How an Empty Dessert Plate Inspired the Frisbee

Stacy Conradt
English actress Jenny Hanley shows off her Frisbee skills in 1971.
English actress Jenny Hanley shows off her Frisbee skills in 1971. / Dove/Daily Express/Hulton Archive via Getty Images

Back in 1937, 17-year-old Fred Morrison and his girlfriend, Lucile Nay, were keeping themselves entertained during a family picnic by throwing the lid to a popcorn tin back and forth. They had such a blast that they started experimenting with other options to see if they could improve upon their game. Morrison raided his mom’s stash of pie tins and discovered that they held up much better than the flimsy popcorn lid. It was this disc the duo was tossing around on a beach when a spectator observed how much fun they were having; he offered them a quarter for their pie tin. The tin had only cost a nickel brand new, so Morrison readily agreed and began selling Flyin’ Cake Pans on California beaches shortly thereafter.

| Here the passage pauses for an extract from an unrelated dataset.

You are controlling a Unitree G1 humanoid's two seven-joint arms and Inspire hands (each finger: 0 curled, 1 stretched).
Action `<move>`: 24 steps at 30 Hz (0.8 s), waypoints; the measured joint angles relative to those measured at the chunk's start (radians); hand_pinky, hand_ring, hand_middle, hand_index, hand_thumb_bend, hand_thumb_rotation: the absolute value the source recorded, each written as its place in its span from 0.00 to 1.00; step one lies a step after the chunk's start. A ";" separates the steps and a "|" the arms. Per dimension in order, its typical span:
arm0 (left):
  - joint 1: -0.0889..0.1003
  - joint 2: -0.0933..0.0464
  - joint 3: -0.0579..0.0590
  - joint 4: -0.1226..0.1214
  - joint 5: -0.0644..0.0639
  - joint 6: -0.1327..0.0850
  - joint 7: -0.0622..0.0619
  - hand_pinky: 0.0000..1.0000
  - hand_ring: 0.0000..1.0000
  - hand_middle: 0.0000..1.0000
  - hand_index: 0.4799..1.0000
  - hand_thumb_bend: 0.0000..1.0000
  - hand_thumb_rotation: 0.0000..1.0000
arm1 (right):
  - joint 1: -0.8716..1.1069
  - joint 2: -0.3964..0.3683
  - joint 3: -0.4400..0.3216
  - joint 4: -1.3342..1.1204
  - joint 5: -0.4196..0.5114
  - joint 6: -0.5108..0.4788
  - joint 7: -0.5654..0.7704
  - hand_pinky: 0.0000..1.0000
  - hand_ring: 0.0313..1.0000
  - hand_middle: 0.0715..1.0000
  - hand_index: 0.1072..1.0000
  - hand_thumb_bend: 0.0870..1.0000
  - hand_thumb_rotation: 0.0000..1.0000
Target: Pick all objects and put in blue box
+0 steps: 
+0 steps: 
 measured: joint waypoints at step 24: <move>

Fast forward 10 years. Through his tenure as a fighter-bomber pilot in WWII, Morrison continued to think about improving the design of the flying discs he and Nay (now his wife) had loved so much. He tinkered with it until he developed a model the flew better because of its sloped edge, which is still known today as Morrison’s slope. Trying to capitalize on the UFO craze, he stamped the names of the planets around the edge of the disc and started calling the toy the Pluto Platter.

Flying discs 101

Walter Frederick Morrison promoting his Pluto Platters, forerunner of the Frisbee.
Walter Frederick Morrison promoting his Pluto Platters, forerunner of the Frisbee. / Connecticut State Library, Wikimedia Commons // Public Domain

You wouldn’t think flying discs require much explanation, but those early models had instructions printed on the underside, just in case people didn’t know how to handle the toy: “Play catch. Invent games. To fly, flip away backhand. Flat flip flies straight. Tilted flip curves. Experiment!”

By 1957, Morrison had racked up enough Pluto Platter sales to attract the attention of fledgling toy company Wham-O. After buying the rights, Wham-O rebranded the disc “Frisbee” after the Frisbie Pie Company. You see, students at Yale had picked up on the idea of tossing a tin back and forth and were using the local company’s pie receptacles in their games. In fact, it may have been the Yalies who put the Frisbie Pie Company out of business—when they started using pie tins for sport, the company complained that they had suffered a loss of at least 5000 reusable pie plates. Frisbie closed its doors shortly after the Frisbee discs came out in 1958, but as you’ve probably noticed, Frisbees are still going strong. (And in 2016, Connecticut's Dan O'Connor—a Frisbee aficionado, historian, and pie lover—relaunched the Frisbie Pie Company using its original recipes.)

Since then, Wham-O has sold somewhere in the neighborhood of 300 million discs—not too shabby for a pastime invented from an empty dessert plate.

A version of this story ran in 2011; it has been updated for 2022.